Foreword

In any selection that may be made from the prose works of Shelley with the object of illustrating the development of his thought, a marked inequality will be found in the value, literary and intellectual, of the essays included in the book; thus, in the case of the present volume, the first thing that will strike the reader’s notice is the disparity between such a juvenile effort as “The Necessity of Atheism” and so finished and stately a piece of writing as “A Defence of Poetry.” A few years, in a life such as Shelley’s, represent a great advance.

One feature, however, all the prose essays have in common; they are valuable as throwing light, as furnishing an authentic commentary, on the meaning of the poems. For Shelley’s poetry—whatever opinion, real or pretended, Matthew Arnold may have expressed to the contrary—is of much more importance than his prose, as being the supreme vehicle of his thought; and it is certain that not only the beauty of his verse, but the significance of the message embodied in it, will be more fully realised as time goes on. For this reason the prose writings also will be studied with increasing attention; because they supply a means of correcting the many misunderstandings which almost inevitably arise in regard to the meaning of a great revolutionary poet who presents his novel and unpopular ideas in an idealistic form.
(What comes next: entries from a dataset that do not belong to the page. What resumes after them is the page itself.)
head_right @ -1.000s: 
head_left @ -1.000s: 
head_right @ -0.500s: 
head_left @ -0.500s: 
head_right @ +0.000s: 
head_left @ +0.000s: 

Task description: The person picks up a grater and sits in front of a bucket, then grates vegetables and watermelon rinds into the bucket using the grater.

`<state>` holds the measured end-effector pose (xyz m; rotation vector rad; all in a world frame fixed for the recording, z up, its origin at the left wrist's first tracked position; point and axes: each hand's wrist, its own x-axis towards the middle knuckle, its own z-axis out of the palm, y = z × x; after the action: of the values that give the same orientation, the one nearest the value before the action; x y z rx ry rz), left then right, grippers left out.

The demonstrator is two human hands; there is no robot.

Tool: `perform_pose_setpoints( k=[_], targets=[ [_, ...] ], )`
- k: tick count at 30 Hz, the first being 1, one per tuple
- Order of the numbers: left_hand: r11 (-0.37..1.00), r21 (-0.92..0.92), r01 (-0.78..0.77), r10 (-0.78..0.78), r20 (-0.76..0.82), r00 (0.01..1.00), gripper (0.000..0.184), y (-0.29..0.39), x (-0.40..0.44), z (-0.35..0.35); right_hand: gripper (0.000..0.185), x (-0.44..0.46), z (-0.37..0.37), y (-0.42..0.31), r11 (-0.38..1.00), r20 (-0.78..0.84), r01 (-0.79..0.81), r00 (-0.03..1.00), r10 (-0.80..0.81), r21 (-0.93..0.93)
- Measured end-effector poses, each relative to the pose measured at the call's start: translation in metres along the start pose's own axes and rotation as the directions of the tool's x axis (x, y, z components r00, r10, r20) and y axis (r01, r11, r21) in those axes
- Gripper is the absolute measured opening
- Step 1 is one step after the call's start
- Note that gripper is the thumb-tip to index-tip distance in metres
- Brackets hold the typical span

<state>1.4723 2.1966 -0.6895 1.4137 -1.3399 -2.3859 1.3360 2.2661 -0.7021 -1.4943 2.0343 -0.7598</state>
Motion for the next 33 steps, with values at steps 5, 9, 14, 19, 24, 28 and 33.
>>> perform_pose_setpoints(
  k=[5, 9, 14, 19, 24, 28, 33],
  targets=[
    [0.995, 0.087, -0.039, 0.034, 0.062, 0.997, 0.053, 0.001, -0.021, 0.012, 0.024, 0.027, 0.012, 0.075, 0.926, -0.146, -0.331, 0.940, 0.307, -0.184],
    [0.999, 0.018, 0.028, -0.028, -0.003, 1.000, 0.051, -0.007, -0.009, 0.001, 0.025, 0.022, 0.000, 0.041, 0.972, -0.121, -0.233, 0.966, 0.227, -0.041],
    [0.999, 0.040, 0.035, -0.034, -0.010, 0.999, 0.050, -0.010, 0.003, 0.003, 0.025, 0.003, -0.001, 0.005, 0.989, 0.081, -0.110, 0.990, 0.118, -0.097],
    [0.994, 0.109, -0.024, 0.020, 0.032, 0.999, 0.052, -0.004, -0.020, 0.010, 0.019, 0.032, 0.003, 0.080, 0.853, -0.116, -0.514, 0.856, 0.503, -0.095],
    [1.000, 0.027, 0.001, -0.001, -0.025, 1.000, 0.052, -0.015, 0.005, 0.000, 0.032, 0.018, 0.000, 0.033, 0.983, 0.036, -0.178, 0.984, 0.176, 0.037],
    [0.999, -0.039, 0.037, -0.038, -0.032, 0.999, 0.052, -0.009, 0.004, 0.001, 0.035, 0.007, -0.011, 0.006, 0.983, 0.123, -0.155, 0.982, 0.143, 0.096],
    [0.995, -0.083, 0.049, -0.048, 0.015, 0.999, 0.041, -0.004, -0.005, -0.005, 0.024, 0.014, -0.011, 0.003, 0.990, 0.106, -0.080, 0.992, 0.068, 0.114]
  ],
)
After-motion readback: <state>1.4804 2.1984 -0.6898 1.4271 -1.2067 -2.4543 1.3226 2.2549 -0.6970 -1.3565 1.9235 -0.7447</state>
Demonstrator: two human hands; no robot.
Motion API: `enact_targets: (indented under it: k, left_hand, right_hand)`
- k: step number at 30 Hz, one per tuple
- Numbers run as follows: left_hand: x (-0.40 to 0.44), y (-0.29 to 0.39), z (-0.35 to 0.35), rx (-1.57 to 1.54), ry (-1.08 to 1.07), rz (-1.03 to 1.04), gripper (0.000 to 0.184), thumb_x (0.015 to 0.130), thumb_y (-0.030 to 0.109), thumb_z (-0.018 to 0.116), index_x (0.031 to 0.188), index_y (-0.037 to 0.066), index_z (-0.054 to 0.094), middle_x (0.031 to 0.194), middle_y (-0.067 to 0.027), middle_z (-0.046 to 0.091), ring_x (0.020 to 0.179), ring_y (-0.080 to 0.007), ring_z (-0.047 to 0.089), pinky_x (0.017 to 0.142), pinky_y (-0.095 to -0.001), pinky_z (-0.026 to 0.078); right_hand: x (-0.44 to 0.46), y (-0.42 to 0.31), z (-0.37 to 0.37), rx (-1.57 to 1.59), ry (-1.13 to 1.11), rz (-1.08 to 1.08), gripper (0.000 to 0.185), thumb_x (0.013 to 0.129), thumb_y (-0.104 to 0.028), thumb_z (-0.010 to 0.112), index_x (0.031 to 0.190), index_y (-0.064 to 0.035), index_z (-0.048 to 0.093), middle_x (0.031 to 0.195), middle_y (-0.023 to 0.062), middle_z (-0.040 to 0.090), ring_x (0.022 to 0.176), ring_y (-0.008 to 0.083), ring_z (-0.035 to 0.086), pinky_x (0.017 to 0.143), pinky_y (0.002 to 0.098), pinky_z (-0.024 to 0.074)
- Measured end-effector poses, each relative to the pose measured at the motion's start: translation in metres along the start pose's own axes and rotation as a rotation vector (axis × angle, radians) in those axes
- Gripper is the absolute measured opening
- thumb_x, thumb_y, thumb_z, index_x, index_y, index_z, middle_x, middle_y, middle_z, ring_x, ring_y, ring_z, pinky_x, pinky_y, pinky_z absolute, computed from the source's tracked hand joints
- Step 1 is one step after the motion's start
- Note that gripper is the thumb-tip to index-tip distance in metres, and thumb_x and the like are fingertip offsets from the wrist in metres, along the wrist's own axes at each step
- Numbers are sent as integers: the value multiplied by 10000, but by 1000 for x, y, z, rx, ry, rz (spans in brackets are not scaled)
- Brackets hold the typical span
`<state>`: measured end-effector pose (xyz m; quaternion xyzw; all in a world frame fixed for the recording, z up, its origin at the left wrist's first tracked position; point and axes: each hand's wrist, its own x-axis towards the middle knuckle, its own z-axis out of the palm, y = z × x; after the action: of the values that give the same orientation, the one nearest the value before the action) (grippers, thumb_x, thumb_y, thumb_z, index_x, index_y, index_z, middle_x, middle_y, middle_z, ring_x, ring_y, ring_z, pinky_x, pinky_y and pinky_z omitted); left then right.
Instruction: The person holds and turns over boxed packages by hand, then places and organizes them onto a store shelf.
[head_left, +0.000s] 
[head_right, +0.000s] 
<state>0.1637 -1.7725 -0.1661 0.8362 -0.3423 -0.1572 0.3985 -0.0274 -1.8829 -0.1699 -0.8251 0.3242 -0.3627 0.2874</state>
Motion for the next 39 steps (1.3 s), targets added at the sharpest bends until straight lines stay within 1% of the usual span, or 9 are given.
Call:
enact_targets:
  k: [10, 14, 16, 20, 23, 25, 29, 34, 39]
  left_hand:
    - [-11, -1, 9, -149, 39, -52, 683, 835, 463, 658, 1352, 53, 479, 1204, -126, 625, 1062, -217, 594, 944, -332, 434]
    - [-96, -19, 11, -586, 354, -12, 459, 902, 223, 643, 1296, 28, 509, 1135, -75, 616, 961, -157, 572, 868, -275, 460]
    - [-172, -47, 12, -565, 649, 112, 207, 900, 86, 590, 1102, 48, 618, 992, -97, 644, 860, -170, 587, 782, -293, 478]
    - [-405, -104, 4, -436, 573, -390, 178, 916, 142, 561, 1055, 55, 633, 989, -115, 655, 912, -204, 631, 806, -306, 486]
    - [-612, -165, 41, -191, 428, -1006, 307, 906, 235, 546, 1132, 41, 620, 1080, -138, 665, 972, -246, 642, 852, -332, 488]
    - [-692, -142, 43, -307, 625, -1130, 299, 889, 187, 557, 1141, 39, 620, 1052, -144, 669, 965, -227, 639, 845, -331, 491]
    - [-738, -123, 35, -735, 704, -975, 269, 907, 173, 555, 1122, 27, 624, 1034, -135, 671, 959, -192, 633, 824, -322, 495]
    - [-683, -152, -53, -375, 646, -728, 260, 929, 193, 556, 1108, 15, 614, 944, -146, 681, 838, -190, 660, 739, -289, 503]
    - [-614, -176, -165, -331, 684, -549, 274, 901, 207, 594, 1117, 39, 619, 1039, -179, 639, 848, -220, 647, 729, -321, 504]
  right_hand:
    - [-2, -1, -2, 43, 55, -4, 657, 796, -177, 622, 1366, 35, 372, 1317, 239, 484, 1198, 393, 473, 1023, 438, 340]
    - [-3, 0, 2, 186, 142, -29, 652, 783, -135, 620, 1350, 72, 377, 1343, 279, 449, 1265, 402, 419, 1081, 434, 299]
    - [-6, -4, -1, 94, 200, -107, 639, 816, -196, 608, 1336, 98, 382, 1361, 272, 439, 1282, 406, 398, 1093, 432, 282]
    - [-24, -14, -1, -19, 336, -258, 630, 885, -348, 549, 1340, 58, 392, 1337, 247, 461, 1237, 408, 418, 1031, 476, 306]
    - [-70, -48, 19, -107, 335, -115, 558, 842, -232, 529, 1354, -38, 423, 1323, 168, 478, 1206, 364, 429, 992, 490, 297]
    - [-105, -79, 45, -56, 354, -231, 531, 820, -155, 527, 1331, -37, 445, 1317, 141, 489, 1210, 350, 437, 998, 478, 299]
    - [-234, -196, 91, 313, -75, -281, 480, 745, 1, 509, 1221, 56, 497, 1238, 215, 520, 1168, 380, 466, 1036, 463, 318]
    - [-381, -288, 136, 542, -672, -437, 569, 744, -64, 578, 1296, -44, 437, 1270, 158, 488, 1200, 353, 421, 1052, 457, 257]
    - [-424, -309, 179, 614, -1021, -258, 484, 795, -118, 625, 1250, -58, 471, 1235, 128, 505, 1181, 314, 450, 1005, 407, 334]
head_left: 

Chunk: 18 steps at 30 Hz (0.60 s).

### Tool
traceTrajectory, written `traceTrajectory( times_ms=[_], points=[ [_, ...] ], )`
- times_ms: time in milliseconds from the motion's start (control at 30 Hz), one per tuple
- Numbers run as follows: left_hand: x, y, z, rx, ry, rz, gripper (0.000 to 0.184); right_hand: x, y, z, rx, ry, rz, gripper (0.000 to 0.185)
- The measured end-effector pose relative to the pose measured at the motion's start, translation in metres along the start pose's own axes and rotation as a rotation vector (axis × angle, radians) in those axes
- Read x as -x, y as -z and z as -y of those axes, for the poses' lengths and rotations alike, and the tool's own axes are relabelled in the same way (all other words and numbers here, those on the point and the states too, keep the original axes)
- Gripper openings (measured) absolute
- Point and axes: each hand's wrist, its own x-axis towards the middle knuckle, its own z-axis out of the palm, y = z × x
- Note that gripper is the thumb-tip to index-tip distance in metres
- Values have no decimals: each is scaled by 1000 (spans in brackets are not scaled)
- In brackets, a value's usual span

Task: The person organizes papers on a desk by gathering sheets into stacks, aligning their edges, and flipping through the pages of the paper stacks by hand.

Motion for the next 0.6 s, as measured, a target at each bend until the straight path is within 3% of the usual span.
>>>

In Shelley’s case, these misunderstandings—to give an example—have often delayed a full acceptance of his greatness by attributing to him certain fanciful and grotesque beliefs, with the result that his divergence from the orthodox creed, whether in religion or in ethics, has been sometimes exaggerated, sometimes understated, according to the whim of the critics, who, by misapprehending the poetry and ignoring the prose, have succeeded in transforming the real Shelley into the imaginary one—the “beautiful and ineffectual angel” of Arnold’s epigram. Thus, if due attention had been paid to Shelley’s essays, there could never have arisen the fiction, gravely repeated by writer after writer: that he firmly believed kings and priests to be the cause of slavery and superstition; for a reading of the “Essay on Christianity,” and of other prose works, would at once have made it clear that rulers, whether temporal or spiritual, are anathematised in Shelley’s writings not on any supposition of their personal wickedness, but as being the representatives of civil and religious oppression. Precisely the same may be said of the assumption that Shelley believed literally in a past “Golden Age,” from which Man had unhappily fallen; and of various similar misconceptions for which not the poet himself, but the blind prejudice against the poet, was to blame.

As a brief summary of Shelley’s attitude toward the Christian religion, I may be allowed to quote from what I have written elsewhere.1

“I regard Shelley’s early ‘atheism’ and later ‘pantheism’ as simply the negative and the affirmative side of the same progressive but harmonious life-creed. In his earlier years his disposition was towards a vehement denial of a theology which he never ceased to detest; in his maturer years he made more frequent reference to the great World Spirit in whom he had from the first believed. He grew wiser in the exercise of his religious faith, but the faith was the same throughout; there was progression, but no essential change.”

The sequence of his thought on the subject may be clearly traced in several of the essays included in this book. In “The Necessity of Atheism,” the tract which led to his expulsion from Oxford University, we see Shelley in his youthful mood of open denial and defiance. It has been suggested that the pamphlet was originally intended by its author to be a hoax; but such an explanation entirely misapprehends not only the facts of the case, but the character of Shelley himself. This was long ago pointed out by De Quincey: “He affronted the armies of Christendom. Had it been possible for him to be jesting, it would not have been noble; but here, even in the most monstrous of his undertakings—here, as always, he was perfectly sincere and single-minded.” That this is true may be seen not only from the internal evidence of “The Necessity” itself, but from the fact that the conclusion which Shelley meant to be drawn from the dialogue “A Refutation of Deism,” published in 1814, was that there is no middle course between accepting revealed religion and disbelieving in the existence of a deity—another way of stating the necessity of atheism.